• [TASK GOAL] Check every line of the data below for the word "sleeve" and say how many have it, without further comment.

• [DATA RECORDS]
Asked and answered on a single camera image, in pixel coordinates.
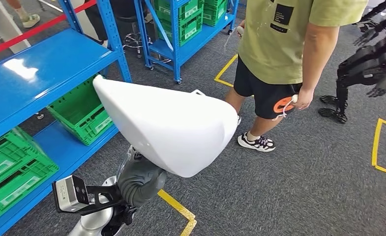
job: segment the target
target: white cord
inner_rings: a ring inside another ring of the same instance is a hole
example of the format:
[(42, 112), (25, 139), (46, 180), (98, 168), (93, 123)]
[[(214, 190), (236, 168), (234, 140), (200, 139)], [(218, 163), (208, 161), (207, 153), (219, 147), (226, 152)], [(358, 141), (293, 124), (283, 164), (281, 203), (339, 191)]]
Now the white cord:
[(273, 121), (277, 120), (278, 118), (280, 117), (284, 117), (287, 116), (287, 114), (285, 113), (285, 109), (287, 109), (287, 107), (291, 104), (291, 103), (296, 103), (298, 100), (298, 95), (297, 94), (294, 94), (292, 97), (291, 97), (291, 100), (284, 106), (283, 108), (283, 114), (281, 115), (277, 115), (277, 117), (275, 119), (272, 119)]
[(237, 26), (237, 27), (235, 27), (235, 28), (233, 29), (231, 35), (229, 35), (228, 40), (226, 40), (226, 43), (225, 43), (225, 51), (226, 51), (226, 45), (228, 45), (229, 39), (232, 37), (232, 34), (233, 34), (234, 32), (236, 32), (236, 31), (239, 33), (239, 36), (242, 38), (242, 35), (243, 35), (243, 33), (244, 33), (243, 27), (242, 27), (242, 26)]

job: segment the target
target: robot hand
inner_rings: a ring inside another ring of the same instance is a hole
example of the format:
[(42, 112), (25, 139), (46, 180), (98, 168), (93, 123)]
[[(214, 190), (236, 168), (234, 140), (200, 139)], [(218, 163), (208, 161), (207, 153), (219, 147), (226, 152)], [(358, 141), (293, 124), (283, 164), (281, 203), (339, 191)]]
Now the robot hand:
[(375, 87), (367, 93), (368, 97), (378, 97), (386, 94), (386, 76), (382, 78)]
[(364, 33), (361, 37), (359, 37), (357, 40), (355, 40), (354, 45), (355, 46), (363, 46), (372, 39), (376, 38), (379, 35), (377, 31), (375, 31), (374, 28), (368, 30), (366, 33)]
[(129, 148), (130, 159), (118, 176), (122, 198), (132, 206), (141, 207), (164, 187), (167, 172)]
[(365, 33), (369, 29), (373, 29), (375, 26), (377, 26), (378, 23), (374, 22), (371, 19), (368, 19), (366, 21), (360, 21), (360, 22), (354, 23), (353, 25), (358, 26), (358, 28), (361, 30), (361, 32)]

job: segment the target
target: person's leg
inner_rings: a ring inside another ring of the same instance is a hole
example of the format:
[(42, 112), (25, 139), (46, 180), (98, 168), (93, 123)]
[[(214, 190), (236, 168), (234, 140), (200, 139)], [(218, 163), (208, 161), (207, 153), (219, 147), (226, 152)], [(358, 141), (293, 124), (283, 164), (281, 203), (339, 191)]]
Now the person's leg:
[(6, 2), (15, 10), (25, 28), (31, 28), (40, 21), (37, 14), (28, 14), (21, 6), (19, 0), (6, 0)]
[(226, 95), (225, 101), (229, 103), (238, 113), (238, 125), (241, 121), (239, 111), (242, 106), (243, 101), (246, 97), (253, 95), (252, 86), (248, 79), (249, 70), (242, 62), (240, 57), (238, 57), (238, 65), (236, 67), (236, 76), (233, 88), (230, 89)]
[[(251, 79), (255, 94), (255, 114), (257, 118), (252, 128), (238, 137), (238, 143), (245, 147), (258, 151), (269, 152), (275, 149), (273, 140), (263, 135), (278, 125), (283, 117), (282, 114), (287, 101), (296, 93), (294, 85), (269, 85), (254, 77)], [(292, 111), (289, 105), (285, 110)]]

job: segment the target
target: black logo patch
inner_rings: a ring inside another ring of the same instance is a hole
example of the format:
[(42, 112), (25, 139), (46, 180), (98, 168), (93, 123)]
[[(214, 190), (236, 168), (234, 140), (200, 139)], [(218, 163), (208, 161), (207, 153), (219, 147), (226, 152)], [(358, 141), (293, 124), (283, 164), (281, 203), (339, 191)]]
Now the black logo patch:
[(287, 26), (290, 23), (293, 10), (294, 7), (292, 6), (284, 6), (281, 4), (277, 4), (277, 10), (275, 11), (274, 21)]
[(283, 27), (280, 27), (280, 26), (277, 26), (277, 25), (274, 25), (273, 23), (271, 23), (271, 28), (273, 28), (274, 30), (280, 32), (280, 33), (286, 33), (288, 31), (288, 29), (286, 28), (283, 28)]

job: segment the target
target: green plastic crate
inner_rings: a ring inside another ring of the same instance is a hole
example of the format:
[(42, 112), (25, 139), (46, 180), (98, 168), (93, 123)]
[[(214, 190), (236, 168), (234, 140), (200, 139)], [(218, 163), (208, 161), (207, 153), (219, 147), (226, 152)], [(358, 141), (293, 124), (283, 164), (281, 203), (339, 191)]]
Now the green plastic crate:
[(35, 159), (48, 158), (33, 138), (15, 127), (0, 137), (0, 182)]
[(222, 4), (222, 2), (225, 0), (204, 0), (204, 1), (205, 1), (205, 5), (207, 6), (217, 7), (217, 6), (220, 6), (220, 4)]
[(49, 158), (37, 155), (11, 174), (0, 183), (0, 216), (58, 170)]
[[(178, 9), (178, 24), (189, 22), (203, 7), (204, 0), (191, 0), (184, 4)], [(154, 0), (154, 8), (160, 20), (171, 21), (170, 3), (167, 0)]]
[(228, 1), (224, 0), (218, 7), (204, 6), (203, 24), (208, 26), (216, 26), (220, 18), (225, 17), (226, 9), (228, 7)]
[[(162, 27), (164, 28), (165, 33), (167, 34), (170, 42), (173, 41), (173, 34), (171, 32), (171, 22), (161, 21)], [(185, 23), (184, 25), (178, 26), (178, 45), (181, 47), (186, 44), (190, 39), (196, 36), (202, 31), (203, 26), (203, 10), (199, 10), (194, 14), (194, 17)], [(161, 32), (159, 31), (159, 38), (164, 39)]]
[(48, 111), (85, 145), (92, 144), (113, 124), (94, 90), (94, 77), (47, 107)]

==

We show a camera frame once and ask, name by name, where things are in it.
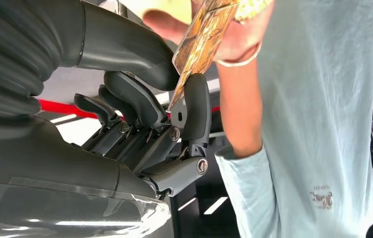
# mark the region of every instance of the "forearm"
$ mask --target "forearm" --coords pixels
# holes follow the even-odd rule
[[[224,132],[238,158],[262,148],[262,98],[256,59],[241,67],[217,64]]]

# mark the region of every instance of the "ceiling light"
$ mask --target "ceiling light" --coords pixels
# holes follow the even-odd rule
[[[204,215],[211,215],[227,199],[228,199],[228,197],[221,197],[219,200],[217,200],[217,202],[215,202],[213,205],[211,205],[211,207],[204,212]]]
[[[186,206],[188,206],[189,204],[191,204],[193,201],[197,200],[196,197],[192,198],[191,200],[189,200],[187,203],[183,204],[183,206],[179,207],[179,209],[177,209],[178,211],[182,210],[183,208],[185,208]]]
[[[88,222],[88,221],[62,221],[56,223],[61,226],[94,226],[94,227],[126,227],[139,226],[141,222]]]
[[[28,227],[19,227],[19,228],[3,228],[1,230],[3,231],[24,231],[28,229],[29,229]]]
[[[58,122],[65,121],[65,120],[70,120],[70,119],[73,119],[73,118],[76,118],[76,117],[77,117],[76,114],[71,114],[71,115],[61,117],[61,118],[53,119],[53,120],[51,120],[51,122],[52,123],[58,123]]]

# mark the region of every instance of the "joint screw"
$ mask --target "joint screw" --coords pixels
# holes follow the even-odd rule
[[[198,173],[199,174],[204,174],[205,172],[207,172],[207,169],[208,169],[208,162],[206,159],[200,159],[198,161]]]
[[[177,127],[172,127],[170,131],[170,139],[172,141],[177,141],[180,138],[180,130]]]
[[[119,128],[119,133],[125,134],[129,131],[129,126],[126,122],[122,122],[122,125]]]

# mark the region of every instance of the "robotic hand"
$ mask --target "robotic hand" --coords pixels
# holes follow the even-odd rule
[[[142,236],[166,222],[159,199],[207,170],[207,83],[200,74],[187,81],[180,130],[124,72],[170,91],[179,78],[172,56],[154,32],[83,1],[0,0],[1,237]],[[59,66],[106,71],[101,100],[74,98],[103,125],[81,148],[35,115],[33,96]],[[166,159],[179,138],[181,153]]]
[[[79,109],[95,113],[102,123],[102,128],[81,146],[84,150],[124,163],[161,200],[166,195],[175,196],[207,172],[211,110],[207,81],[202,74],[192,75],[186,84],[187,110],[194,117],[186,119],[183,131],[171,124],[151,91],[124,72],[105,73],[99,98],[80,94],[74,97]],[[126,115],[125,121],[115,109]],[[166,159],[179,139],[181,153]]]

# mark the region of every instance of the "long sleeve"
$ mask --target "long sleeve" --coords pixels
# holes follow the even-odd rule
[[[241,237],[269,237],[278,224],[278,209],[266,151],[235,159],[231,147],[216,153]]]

• [RESPONSE TO THIS TASK] 2